> Problem description
A word-for-word copy of the entries is the goal; leave out the pictures.

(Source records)
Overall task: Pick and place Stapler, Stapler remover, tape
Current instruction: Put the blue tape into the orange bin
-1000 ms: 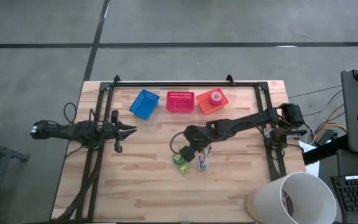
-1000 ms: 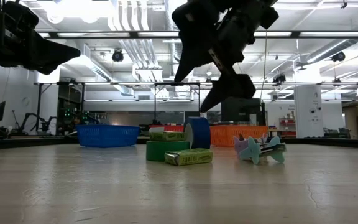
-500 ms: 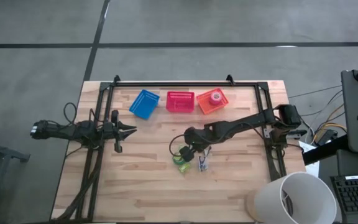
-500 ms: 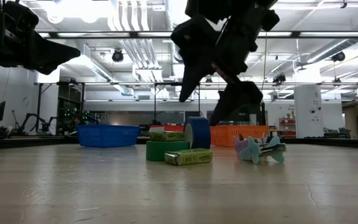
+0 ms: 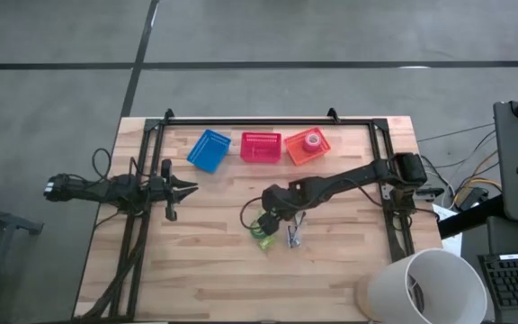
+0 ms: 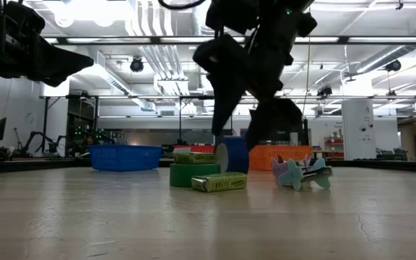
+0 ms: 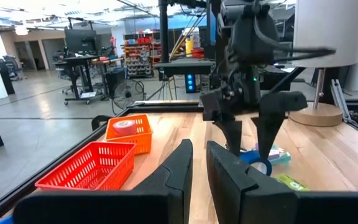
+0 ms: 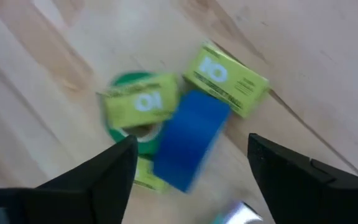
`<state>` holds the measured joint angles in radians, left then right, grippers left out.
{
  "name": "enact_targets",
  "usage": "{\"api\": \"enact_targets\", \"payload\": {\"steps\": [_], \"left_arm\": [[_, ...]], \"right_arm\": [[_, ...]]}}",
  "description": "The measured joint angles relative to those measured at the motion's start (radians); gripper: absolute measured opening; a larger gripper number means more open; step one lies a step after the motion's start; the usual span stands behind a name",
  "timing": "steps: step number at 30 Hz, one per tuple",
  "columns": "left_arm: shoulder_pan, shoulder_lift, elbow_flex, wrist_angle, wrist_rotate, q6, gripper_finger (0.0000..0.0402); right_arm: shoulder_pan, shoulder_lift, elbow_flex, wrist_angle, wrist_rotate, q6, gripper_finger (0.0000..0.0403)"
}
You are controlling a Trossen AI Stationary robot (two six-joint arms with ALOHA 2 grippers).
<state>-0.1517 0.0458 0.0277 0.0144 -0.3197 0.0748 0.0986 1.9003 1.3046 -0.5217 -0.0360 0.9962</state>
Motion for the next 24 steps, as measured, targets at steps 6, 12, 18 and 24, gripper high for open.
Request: {"api": "enact_targets", "payload": {"steps": [6,12,18,24], "left_arm": [[0.0,0.003,0.0,0.0,0.0,0.0,0.0051],[0.0,0.004,0.0,0.0,0.0,0.0,0.0051],[0.0,0.004,0.0,0.0,0.0,0.0,0.0051],[0.0,0.004,0.0,0.0,0.0,0.0,0.0051]], "right_arm": [[0.0,0.029,-0.002,0.0,0.001,-0.001,0.0258],[0.0,0.041,-0.003,-0.034,-0.01,-0.008,0.0222],[-0.005,0.025,-0.003,-0.04,0.004,-0.044,0.018],[-0.024,-0.004,-0.003,-0.086,0.04,-0.093,0.0126]]}}
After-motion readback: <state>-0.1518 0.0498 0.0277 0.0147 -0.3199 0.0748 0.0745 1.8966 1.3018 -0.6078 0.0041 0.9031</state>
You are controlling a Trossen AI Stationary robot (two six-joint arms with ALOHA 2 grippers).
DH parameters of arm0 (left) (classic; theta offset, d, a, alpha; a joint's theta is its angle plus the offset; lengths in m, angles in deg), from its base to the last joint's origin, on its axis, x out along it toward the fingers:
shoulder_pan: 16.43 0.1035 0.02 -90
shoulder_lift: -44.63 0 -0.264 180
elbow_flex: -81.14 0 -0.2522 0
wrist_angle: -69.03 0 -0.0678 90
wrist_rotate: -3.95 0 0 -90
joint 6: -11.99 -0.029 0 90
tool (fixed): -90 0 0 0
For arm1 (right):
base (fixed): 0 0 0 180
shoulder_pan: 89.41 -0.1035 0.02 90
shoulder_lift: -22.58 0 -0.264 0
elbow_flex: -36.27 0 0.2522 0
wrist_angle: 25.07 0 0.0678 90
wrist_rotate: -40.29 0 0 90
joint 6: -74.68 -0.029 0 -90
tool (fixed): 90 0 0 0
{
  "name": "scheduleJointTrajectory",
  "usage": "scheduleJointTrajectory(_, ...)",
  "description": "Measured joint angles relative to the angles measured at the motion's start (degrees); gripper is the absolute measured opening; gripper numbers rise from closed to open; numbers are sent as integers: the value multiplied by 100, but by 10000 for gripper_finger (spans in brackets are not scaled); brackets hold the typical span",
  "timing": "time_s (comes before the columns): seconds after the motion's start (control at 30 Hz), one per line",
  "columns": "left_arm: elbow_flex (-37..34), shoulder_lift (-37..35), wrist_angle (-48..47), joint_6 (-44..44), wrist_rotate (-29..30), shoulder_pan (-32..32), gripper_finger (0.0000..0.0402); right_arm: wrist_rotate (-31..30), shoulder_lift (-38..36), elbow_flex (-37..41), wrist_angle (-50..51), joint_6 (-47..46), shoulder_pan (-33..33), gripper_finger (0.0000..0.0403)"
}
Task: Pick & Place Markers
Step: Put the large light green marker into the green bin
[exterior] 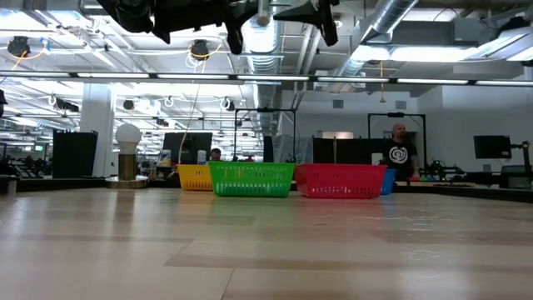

> Finished exercise
Overall task: Pick and place Stapler, Stapler remover, tape
Current instruction: Put the blue tape into the orange bin
-1000 ms: 
-1000 ms: 
-500 ms: 
-500 ms: 
+0 ms: 
+0 ms: 
+0 ms: 
+0 ms: 
`<state>` holds the measured joint angles in radians, left then right, grippers left out.
{
  "name": "enact_targets",
  "usage": "{\"api\": \"enact_targets\", \"payload\": {\"steps\": [_], \"left_arm\": [[_, ...]], \"right_arm\": [[_, ...]]}}",
  "description": "The measured joint angles relative to those measured at the motion's start (radians); gripper: absolute measured opening; a larger gripper number means more open; step one lies a step after the motion's start; the usual span stands behind a name",
  "timing": "steps: step number at 30 Hz, one per tuple",
  "columns": "left_arm: shoulder_pan, shoulder_lift, elbow_flex, wrist_angle, wrist_rotate, q6, gripper_finger (0.0000..0.0402); right_arm: shoulder_pan, shoulder_lift, elbow_flex, wrist_angle, wrist_rotate, q6, gripper_finger (0.0000..0.0403)"
}
You are controlling a Trossen AI Stationary robot (two six-joint arms with ALOHA 2 grippers).
<state>-0.1517 0.0458 0.0277 0.0144 -0.3197 0.0748 0.0986 1.9003 1.3046 -0.5217 -0.0360 0.9962</state>
Motion for the next 24 steps, as measured, targets at steps 6, 12, 18 and 24, gripper high for open.
Request: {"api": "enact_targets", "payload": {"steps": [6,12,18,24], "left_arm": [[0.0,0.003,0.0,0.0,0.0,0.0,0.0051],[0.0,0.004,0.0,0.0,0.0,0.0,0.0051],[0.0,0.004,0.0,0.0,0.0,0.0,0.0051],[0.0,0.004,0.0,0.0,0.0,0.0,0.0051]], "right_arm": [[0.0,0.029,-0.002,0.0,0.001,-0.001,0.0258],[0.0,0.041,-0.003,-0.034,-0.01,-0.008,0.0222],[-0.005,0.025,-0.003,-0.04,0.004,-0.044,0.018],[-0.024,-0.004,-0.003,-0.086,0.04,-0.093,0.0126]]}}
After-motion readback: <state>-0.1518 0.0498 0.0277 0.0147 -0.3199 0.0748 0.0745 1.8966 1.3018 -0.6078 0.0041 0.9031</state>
You are controlling a Trossen AI Stationary robot (two six-joint arms with ALOHA 2 grippers).
DH parameters of arm0 (left) (classic; theta offset, d, a, alpha; a joint's theta is its angle plus the offset; lengths in m, angles in deg), from its base to the last joint's origin, on its axis, x out along it toward the fingers:
shoulder_pan: 16.43 0.1035 0.02 -90
shoulder_lift: -44.63 0 -0.264 180
elbow_flex: -81.14 0 -0.2522 0
wrist_angle: -69.03 0 -0.0678 90
wrist_rotate: -3.95 0 0 -90
joint 6: -11.99 -0.029 0 90
tool (fixed): -90 0 0 0
For arm1 (right):
base (fixed): 0 0 0 180
shoulder_pan: 89.41 -0.1035 0.02 90
shoulder_lift: -22.58 0 -0.264 0
elbow_flex: -36.27 0 0.2522 0
wrist_angle: 25.07 0 0.0678 90
wrist_rotate: -40.29 0 0 90
joint 6: -74.68 -0.029 0 -90
tool (fixed): 90 0 0 0
{
  "name": "scheduleJointTrajectory",
  "usage": "scheduleJointTrajectory(_, ...)",
  "description": "Measured joint angles relative to the angles measured at the motion's start (degrees); gripper is the absolute measured opening; gripper numbers rise from closed to open; numbers are sent as integers: the value multiplied by 100, but by 10000 for gripper_finger (spans in brackets are not scaled); brackets hold the typical span",
  "timing": "time_s (comes before the columns): seconds after the motion's start (control at 30 Hz), one per line",
  "columns": "left_arm: elbow_flex (-37..34), shoulder_lift (-37..35), wrist_angle (-48..47), joint_6 (-44..44), wrist_rotate (-29..30), shoulder_pan (-32..32), gripper_finger (0.0000..0.0402); right_arm: wrist_rotate (-31..30), shoulder_lift (-38..36), elbow_flex (-37..41), wrist_angle (-50..51), joint_6 (-47..46), shoulder_pan (-33..33), gripper_finger (0.0000..0.0403)"
}
Task: Pick & Place Markers
Step: Put the large light green marker into the green bin
[exterior] 

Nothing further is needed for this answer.